AggregateBuilder API Reference¶
The AggregateBuilder class provides a fluent interface for building MongoDB aggregation pipelines.
Class Overview¶
AggregateBuilder allows you to construct MongoDB aggregation pipelines using a chainable API that provides type safety and intuitive method names.
Constructor¶
Creates a new AggregateBuilder instance with an empty pipeline.
Example:
Core Methods¶
build() -> List[Dict[str, Any]]¶
Builds and returns the final aggregation pipeline as a list of stages.
Returns: - List[Dict[str, Any]]: The MongoDB aggregation pipeline
Example:
pipeline = AggregateBuilder()
.match(QueryFilter().field("status").equals("active"))
.limit(10)
.build()
# Result: [{"$match": {"status": "active"}}, {"$limit": 10}]
Pipeline Stages¶
match(filter_query: Union[QueryFilter, Dict[str, Any]]) -> AggregateBuilder¶
Filters documents using a query filter.
Parameters:
- filter_query (Union[QueryFilter, Dict[str, Any]]): Query filter or dictionary
Example:
# Using QueryFilter
AggregateBuilder().match(
QueryFilter().field("age").greater_than(18)
)
# Using dictionary
AggregateBuilder().match({"age": {"$gt": 18}})
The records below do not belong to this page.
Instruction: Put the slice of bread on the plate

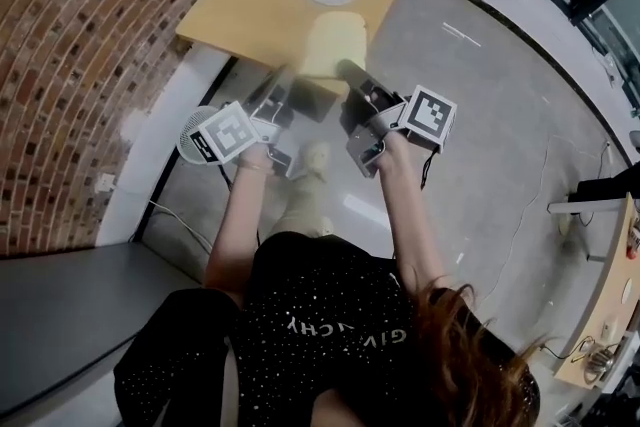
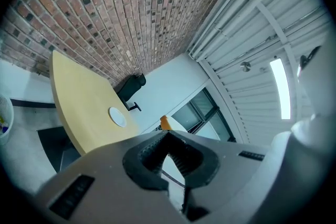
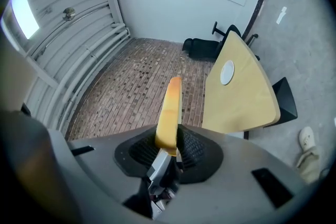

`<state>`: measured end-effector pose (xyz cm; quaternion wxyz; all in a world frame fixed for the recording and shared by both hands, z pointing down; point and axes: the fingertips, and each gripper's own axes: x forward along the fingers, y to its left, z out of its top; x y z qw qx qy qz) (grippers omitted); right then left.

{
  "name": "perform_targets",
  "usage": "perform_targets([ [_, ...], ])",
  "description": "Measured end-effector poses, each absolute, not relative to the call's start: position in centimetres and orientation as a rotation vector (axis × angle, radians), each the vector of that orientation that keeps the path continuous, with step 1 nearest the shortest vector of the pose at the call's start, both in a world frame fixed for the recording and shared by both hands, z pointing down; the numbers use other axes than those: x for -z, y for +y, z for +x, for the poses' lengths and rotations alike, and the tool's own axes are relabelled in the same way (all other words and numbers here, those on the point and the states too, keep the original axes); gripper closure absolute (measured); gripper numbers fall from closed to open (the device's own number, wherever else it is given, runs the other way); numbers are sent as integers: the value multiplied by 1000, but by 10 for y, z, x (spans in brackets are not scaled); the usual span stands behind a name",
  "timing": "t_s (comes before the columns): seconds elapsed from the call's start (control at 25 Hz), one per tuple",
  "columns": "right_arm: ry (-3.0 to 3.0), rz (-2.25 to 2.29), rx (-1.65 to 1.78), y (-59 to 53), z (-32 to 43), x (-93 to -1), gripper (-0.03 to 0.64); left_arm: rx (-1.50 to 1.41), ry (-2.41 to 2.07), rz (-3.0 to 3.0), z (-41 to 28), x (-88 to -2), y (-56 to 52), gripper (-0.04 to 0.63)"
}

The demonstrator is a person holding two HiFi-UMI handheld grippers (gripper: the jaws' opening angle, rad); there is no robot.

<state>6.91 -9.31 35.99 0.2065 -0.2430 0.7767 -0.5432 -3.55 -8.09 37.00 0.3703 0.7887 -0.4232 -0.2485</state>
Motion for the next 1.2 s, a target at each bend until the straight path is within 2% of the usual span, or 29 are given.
perform_targets([
  [1.2,2065,-759,1625,-289,45,-374,522,596,-1047,1991,-64,-365,-302,586],
])
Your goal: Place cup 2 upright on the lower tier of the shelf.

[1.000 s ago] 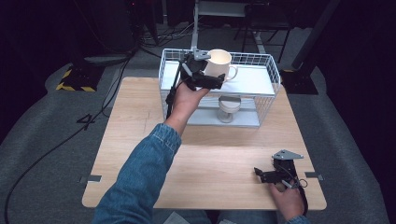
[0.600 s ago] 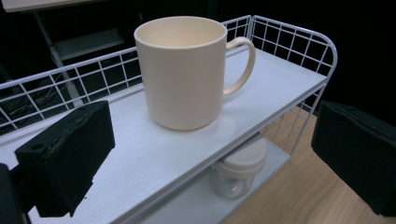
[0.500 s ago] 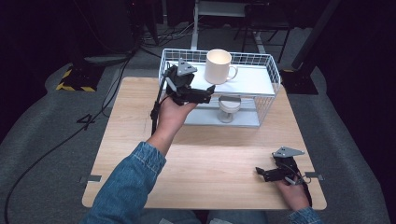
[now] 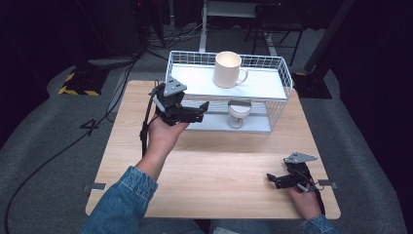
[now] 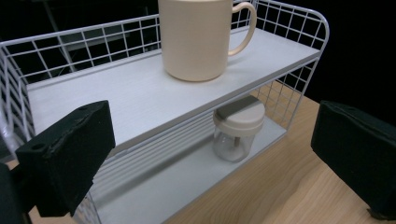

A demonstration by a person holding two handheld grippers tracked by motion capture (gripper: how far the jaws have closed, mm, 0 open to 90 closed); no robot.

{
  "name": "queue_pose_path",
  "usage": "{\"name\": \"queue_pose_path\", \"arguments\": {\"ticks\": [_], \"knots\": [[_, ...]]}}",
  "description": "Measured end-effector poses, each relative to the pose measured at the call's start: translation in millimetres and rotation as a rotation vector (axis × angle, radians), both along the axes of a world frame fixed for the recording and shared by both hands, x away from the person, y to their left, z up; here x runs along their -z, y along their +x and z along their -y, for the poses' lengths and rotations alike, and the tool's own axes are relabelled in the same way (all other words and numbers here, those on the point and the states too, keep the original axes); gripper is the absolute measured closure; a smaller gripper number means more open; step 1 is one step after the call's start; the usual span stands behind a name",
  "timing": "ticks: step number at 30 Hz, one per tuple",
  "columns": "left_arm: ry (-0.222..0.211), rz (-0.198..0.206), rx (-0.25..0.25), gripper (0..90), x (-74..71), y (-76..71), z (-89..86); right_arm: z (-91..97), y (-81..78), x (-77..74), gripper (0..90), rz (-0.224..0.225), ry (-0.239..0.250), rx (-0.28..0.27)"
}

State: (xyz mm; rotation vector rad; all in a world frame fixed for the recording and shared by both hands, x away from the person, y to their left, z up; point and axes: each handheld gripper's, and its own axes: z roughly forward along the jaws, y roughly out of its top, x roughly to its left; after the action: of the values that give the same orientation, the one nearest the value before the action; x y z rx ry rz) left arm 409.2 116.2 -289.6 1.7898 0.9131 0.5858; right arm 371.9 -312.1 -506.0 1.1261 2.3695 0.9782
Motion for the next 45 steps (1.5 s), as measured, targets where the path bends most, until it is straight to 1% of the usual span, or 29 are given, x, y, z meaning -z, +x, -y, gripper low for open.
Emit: {"name": "queue_pose_path", "arguments": {"ticks": [2,3,7,12,16,19,22,29,33,35,37,40,45], "knots": [[0.011,0.003,-0.002,0.3,3.1,-5.4,-4.8,-0.2,-0.1,0.0,0.5,0.000,0.002,0.003],[0.010,0.006,-0.004,0.3,5.0,-7.9,-7.1,-0.2,-0.1,0.0,0.4,0.000,0.002,0.003],[0.002,-0.006,0.005,0.3,11.8,-16.6,-15.2,-0.2,-0.1,0.0,0.4,0.000,0.002,0.002],[0.008,-0.014,0.009,0.3,21.2,-27.3,-23.8,-0.2,-0.1,0.0,0.5,-0.001,0.002,0.003],[0.012,-0.021,0.011,0.3,31.7,-35.5,-29.9,-0.2,-0.2,0.0,0.5,0.000,0.002,0.002],[0.017,-0.027,0.011,0.3,40.6,-40.4,-34.0,-0.2,-0.2,0.0,0.5,0.000,0.001,0.002],[0.010,-0.043,0.010,0.3,49.8,-44.6,-37.4,-0.2,-0.2,0.0,0.4,0.000,0.002,0.002],[0.016,-0.057,0.005,0.3,70.9,-55.8,-46.3,-0.2,-0.1,0.0,0.5,0.000,0.002,0.002],[0.043,-0.056,0.000,0.3,85.4,-62.6,-51.9,-0.2,-0.1,0.0,0.5,0.000,0.002,0.002],[0.044,-0.066,0.003,0.3,93.3,-65.1,-55.5,-0.2,-0.2,0.0,0.4,0.000,0.002,0.002],[0.036,-0.083,0.001,0.3,100.8,-67.6,-58.4,-0.2,-0.1,0.0,0.5,0.000,0.002,0.002],[0.039,-0.091,0.000,0.2,110.1,-71.7,-63.0,-0.2,-0.2,0.0,0.5,0.000,0.002,0.002],[0.064,-0.108,0.001,0.2,126.4,-78.8,-68.6,-0.2,-0.2,0.0,0.5,0.000,0.002,0.002]]}}
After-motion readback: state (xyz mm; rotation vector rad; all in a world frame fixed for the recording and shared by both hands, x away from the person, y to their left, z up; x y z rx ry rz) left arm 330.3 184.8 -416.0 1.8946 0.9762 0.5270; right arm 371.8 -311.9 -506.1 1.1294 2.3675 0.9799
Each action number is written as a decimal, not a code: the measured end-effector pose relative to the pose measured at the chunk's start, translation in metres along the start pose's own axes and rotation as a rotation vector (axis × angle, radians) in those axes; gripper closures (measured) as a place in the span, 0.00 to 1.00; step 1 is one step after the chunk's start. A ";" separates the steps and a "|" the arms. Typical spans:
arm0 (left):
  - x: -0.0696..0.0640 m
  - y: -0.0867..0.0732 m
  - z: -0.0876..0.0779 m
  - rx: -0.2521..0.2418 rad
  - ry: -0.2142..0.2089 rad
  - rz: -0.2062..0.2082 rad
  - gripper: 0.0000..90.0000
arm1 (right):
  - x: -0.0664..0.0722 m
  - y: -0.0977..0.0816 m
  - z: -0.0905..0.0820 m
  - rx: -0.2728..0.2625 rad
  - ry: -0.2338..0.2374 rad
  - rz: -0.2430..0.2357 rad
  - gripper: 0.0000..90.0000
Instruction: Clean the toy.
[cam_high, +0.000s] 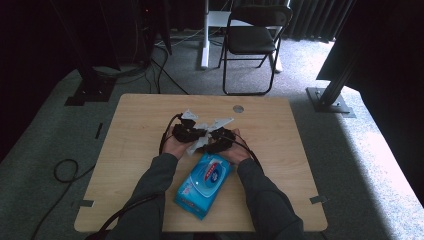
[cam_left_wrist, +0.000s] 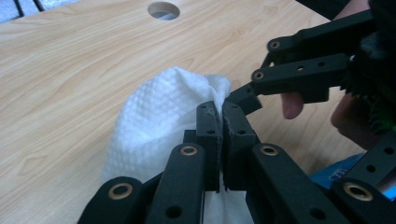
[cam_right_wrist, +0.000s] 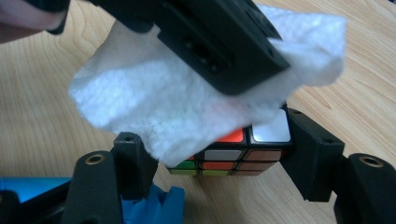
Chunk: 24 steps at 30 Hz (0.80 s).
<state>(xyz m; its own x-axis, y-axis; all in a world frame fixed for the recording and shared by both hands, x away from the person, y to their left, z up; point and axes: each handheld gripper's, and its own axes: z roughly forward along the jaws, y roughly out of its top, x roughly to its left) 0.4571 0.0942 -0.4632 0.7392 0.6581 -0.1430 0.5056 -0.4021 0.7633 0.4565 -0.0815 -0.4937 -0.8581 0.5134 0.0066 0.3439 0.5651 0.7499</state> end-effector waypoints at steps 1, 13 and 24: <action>-0.001 0.000 0.001 0.002 -0.008 0.000 0.97 | 0.000 0.000 0.000 -0.001 0.001 0.001 0.38; -0.006 0.000 0.005 0.008 -0.048 0.013 0.97 | 0.002 0.000 0.002 -0.004 0.008 0.002 0.38; -0.006 -0.002 0.006 -0.007 -0.032 0.013 0.97 | 0.003 0.001 0.002 0.001 0.015 -0.001 0.38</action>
<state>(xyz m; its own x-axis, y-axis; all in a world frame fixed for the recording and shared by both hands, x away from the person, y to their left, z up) 0.4544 0.0873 -0.4673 0.7600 0.6317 -0.1531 0.4927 -0.4062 0.7696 0.4551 -0.0778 -0.4947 -0.8642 0.5029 0.0158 0.3432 0.5662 0.7494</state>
project(**fields: Union[int, str, Dict[str, Any]]) -> AggregateBuilder¶
Reshapes documents by including, excluding, or computing new fields.
Parameters:
- **fields: Field specifications (1 to include, 0 to exclude, or expressions)
Example:
# Include/exclude fields
AggregateBuilder().project(
name=1,
email=1,
_id=0
)
# Computed fields
AggregateBuilder().project(
fullName={"$concat": ["$firstName", " ", "$lastName"]},
age={"$subtract": [{"$year": "$$NOW"}, {"$year": "$birthDate"}]}
)
group(by: Optional[Union[str, Dict[str, Any]]] = None, **accumulators: Dict[str, Any]) -> AggregateBuilder¶
Groups documents and applies accumulator expressions.
Parameters:
- by (Optional[Union[str, Dict[str, Any]]]): Grouping expression or field
- **accumulators: Accumulator expressions
Example:
# Group by field
AggregateBuilder().group(
by="$category",
count={"$sum": 1},
avgPrice={"$avg": "$price"}
)
# Group by multiple fields
AggregateBuilder().group(
by={"category": "$category", "status": "$status"},
total={"$sum": "$amount"}
)
# Group all documents
AggregateBuilder().group(
by=None,
totalRevenue={"$sum": "$revenue"}
)
sort(field: Optional[str] = None, ascending: bool = True, **fields: int) -> AggregateBuilder¶
Sorts documents by one or more fields.
Parameters:
- field (Optional[str]): Single field to sort by
- ascending (bool): Sort direction for single field (default: True)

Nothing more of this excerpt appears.